Transport Energy Policy
Introduction
Energy is one of the biggest challenges in the world. The oil price has increased from less than $15/barrel to $100/barrel in 10 years and has dragged all energy prices up with it.
Global warming is accepted - even in the US - and switching back to coal, with the associated CO2 emissions is not a solution. Gordon Brown, in his first environment speech as prime minister warned that climate change science predictions are now so alarming that the current target, of attempting to cut emissions by 60%, may not be enough.
The prime minister has argued that the country needs a fourth technological revolution to build a low carbon economy and said that “Within four decades each pound of GDP needs to produce one-twelfth of the CO2 equivalent that it does today.” That is a target as least as challenging as inventing the steam engine and the internet and will be the challenge for science and engineering graduates in the coming years - and the place where really worthwhile, well-paid and interesting jobs will be found.
Transport
In the UK the overall levels of CO2 emissions are roughly constant. With so much heavy industry being transferred overseas the emissions from what is left in the UK is reducing (it doesn’t mean that the total is reducing, merely that the emissions caused by our consumption are attributed to other countries). The one area that has continued to increase for the last 50 years is transport. Emissions from this sector continue to rise.

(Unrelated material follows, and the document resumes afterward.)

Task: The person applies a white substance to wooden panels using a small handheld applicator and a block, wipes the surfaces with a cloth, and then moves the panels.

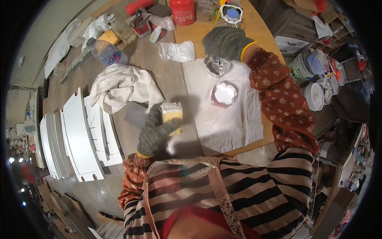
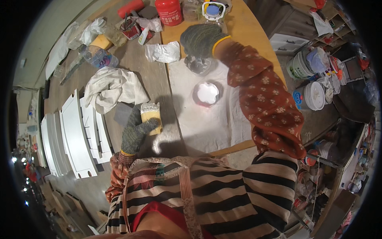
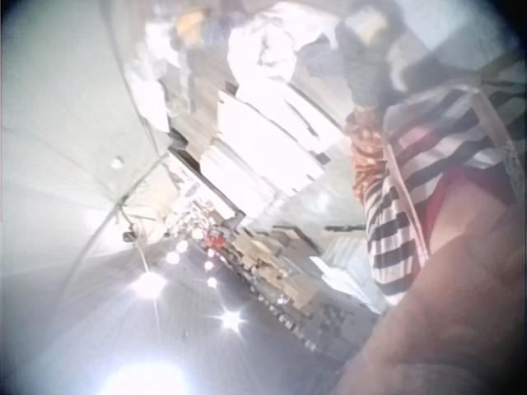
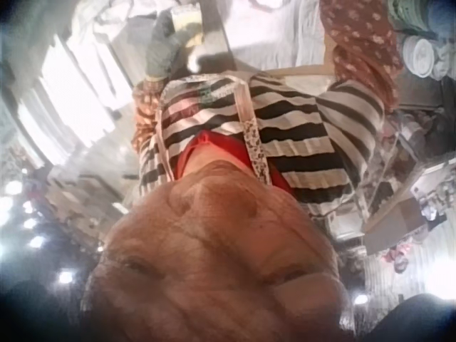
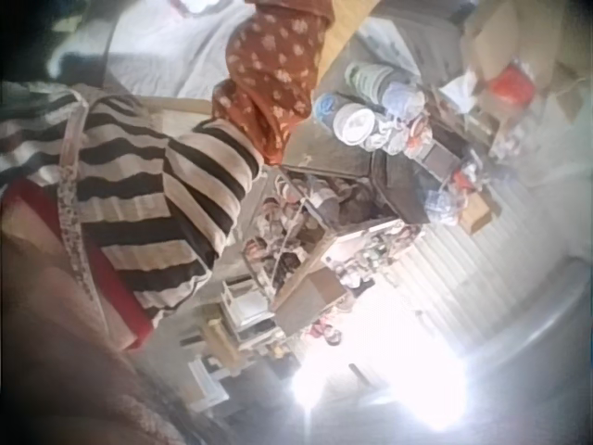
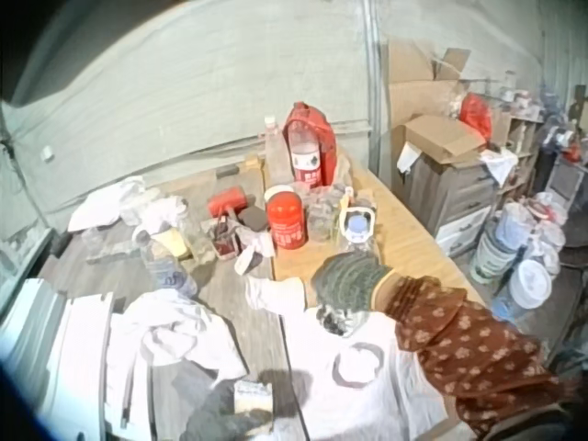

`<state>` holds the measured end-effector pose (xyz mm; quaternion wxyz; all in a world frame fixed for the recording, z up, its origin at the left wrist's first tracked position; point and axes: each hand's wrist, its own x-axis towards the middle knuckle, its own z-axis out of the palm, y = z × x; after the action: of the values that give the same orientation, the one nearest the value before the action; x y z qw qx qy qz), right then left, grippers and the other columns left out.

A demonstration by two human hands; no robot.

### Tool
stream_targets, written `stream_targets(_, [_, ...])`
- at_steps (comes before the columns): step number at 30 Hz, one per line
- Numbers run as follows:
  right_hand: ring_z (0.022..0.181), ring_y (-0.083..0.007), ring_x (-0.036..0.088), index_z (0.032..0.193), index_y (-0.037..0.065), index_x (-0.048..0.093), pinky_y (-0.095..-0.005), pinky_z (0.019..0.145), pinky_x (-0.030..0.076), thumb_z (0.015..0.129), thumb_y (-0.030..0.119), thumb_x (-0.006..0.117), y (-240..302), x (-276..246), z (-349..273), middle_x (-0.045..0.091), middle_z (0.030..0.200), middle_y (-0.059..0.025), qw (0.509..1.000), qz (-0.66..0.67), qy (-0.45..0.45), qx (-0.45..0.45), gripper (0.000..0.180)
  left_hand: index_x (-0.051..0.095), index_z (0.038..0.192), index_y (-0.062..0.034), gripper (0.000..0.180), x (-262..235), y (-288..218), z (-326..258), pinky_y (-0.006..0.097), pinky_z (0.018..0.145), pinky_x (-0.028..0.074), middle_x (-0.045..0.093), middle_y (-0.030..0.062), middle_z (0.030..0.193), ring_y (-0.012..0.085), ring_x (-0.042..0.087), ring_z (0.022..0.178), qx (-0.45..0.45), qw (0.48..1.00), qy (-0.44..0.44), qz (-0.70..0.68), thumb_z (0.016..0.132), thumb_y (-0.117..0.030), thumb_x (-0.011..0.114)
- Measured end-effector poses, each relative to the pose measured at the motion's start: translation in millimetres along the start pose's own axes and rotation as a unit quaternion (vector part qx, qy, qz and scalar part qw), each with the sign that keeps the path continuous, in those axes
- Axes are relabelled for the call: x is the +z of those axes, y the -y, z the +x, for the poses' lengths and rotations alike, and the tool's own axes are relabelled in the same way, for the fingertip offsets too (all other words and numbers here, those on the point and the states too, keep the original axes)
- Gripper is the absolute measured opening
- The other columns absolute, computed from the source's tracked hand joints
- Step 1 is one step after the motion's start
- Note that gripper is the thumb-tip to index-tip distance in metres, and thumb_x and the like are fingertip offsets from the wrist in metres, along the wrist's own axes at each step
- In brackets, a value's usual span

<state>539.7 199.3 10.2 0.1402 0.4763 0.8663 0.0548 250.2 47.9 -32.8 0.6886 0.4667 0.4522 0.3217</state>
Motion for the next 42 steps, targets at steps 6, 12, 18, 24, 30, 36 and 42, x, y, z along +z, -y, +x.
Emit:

Exactly how much energy is used and what could be done to reduce energy and emissions is subject to continuous debate but academics in Lancaster’s Engineering Department have been trying to make sense of the data for the Department for Transport. The results have been incorporated in many high-level reports including the DfT's and rail safety board's 2007 White paper on a sustainable railway.
Transport is one of those topics to which people are emotionally attached - to many people the car you drive defines who you are, in a way that could never be said of the way you heat your house. Research work at Lancaster has found its way onto the front page and editorials of the national press, on television and has been quoted in parliamentary questions in the House of Commons.